AP: Yes, Romeo has quite a bit of wit in the beginning of the play, there is a lot of wordplay between him and Benvolio and Mercutio: picking up on each other’s phrases, turning them in other directions. It’s a defense mechanism from being emotionally honest. And as you’re saying, the formality melts away when Juliet appears.

DL: And likewise, Juliet drops the formality.

AP: Though she barely says anything before she meets Romeo.

DL: She doesn’t come out of her room when she’s called by her mom.

AP: She’s busy. She’s a teenager. But with Romeo she becomes this bold, expressive young woman.

Mercutio is interesting too. You need that cynicism injected into the romanticism of the first half. It is like a wedge driven in—with incredible humor—but it’s a stinging sense that haunts the whole play. And Mercutio’s vision of discord in the world, underneath what he says, goes completely against the grain of the other characters.
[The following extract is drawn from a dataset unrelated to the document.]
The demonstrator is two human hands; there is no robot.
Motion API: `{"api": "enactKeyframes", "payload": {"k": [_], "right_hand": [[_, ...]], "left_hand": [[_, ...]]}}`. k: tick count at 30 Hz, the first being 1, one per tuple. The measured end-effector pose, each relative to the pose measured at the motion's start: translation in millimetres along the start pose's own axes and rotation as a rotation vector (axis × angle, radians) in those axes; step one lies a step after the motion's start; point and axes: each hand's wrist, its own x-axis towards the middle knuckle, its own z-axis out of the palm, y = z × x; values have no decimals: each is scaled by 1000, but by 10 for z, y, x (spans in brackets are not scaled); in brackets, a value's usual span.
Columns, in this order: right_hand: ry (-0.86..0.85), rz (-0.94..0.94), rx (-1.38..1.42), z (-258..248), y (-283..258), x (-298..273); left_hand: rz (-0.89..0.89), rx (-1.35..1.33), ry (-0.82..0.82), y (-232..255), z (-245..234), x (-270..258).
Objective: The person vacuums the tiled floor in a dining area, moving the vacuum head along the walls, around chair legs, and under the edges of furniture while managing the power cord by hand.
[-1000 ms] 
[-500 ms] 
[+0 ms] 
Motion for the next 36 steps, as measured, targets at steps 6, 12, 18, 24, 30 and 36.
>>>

DL: Shakespeare, like us, is looking at a world seemingly gone crazy, and trying to answer the question: what would make this cycle of violence stop?

AP: What’s true of the play and of our world right now is the intensity of that feeling. People right now are so quick to violence, on whatever side, and there is a lot of acting before thinking. That’s exactly what happens in this play. Shakespeare is never not timely.

DL: I think it might be his best tragedy. It’s an expertly written play.

AP: There’s something uneasy beneath the surface of this play. The same is true for the teenagers the story is about, who can seem fine when they are not. It’s early Shakespeare, so most of it’s in verse. The thoughts seem very ordered on the page, but what’s going on beneath them…

The language has endless depth and richness and possibility for many meanings. The interpretation can’t come only from a modern perspective, you have to really go underneath what they’re saying and how they’re saying it to discover what Shakespeare was trying to do. You can go very deep if you have the ability and you have the interest. And that’s what I want to do.